🧾 Comparing Siblings to Separate Schooling From Childhood
A central debate questions whether higher education causes greater political participation or simply reflects shared early-life advantages. This analysis uses siblings in a longitudinal survey to hold pre-adult environments constant and evaluate whether educational attainment has a causal effect on official voter turnout among older adults.
🔬 How the sibling design isolates early-life influences
- Uses a longitudinal survey containing sibling pairs and official turnout records for older adults.
- Controls for pre-adult environmental factors that can confound the education–participation link, including: genetics, family resources, and parental values.
- Focuses on differences between siblings to separate schooling effects from childhood-formed traits and resources.
🔎 Key findings
- Evidence is consistent with some spurious effects: part of the observed correlation between education and turnout appears driven by shared early-life factors rather than schooling itself.

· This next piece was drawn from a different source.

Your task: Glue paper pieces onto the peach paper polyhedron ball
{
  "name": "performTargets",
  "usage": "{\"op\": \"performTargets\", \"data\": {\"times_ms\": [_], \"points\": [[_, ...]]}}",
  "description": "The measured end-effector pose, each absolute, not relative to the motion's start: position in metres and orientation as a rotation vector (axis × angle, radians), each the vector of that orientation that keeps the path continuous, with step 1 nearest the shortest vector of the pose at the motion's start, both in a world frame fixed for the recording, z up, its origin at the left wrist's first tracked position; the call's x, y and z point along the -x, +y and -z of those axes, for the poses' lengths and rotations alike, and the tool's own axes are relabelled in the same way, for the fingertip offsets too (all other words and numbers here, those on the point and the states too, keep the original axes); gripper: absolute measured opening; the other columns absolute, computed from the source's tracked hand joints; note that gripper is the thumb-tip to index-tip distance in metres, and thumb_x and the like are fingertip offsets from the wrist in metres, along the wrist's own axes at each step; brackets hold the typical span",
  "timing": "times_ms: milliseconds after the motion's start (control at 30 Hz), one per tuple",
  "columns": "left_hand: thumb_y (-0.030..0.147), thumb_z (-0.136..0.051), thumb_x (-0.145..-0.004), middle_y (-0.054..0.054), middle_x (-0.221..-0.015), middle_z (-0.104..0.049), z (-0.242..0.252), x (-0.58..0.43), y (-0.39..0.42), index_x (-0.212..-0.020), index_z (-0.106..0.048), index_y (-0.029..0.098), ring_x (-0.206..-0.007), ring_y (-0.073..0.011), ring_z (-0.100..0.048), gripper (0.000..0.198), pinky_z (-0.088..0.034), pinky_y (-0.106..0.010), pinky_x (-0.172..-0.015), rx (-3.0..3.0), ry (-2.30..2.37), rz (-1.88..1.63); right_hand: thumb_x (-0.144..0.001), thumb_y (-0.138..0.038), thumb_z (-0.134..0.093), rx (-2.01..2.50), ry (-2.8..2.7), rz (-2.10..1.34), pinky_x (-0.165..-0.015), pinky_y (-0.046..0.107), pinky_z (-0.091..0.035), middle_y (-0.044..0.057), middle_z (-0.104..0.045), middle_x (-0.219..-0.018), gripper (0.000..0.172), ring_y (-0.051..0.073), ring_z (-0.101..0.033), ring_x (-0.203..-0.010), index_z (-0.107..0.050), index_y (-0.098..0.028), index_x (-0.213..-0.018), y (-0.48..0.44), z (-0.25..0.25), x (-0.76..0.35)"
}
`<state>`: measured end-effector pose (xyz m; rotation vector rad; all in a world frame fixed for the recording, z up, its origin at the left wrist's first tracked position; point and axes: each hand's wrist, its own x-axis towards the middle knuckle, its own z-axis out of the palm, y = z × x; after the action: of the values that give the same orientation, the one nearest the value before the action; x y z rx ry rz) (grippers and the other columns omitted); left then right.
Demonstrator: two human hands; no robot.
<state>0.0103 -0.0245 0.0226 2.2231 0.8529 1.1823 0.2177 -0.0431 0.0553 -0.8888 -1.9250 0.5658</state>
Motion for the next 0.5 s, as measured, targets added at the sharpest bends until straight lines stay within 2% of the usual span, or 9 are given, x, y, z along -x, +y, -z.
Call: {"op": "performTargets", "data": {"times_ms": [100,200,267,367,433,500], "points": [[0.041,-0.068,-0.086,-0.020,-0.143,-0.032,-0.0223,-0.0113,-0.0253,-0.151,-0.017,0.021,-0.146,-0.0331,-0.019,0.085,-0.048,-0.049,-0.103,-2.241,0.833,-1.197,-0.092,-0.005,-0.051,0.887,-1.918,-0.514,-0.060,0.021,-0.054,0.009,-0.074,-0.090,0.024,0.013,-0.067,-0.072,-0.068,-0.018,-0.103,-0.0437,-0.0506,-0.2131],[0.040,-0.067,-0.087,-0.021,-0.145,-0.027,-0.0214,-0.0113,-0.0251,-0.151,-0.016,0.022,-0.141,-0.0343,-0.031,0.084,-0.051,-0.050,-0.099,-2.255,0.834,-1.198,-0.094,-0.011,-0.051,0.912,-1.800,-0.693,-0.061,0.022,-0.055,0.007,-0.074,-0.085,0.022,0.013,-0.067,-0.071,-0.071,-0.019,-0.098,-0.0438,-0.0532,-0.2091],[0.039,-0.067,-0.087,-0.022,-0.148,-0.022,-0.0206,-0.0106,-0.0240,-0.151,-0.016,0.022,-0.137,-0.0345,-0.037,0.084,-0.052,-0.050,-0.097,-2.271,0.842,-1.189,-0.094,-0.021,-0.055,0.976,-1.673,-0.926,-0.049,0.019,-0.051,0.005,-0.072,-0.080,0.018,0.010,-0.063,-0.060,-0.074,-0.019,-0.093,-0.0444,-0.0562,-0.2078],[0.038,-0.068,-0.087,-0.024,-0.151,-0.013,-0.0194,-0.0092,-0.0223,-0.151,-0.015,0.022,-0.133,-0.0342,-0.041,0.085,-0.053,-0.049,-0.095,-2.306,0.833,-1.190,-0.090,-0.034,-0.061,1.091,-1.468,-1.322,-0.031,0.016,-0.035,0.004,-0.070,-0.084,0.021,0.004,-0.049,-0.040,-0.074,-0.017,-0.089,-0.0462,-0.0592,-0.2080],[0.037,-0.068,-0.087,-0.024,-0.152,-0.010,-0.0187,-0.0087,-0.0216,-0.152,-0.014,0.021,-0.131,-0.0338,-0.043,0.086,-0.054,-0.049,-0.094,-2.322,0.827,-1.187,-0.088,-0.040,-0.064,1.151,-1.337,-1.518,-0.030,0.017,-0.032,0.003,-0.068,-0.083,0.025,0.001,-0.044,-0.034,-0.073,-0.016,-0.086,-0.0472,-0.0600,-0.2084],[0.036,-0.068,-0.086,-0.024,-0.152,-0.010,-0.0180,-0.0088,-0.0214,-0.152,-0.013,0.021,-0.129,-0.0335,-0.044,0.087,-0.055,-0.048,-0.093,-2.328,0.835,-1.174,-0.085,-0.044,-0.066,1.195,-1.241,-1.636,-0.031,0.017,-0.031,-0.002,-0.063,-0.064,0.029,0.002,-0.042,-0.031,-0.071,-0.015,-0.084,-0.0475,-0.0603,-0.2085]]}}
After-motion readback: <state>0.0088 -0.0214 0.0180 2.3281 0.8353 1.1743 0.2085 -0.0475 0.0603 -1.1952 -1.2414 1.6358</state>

- This pattern is especially pronounced in a midterm election, when the most politically engaged individuals are mobilized and fewer external stimuli and resources are present to drive turnout.
- Because patterns of political engagement are formed in childhood, early-life experiences may exert stronger influence in lower-stimulus contexts like midterms.
📌 Why it matters
- Results challenge straightforward causal interpretations that treat education as the primary driver of turnout and highlight the need to account for childhood environments.
- Implications reach both research and policy: interventions aimed solely at increasing educational attainment may have limited effects on turnout if early-life conditions are the root cause of participation differences.
- Understanding when and how childhood formation shapes political behavior can clarify why turnout responses differ across election types.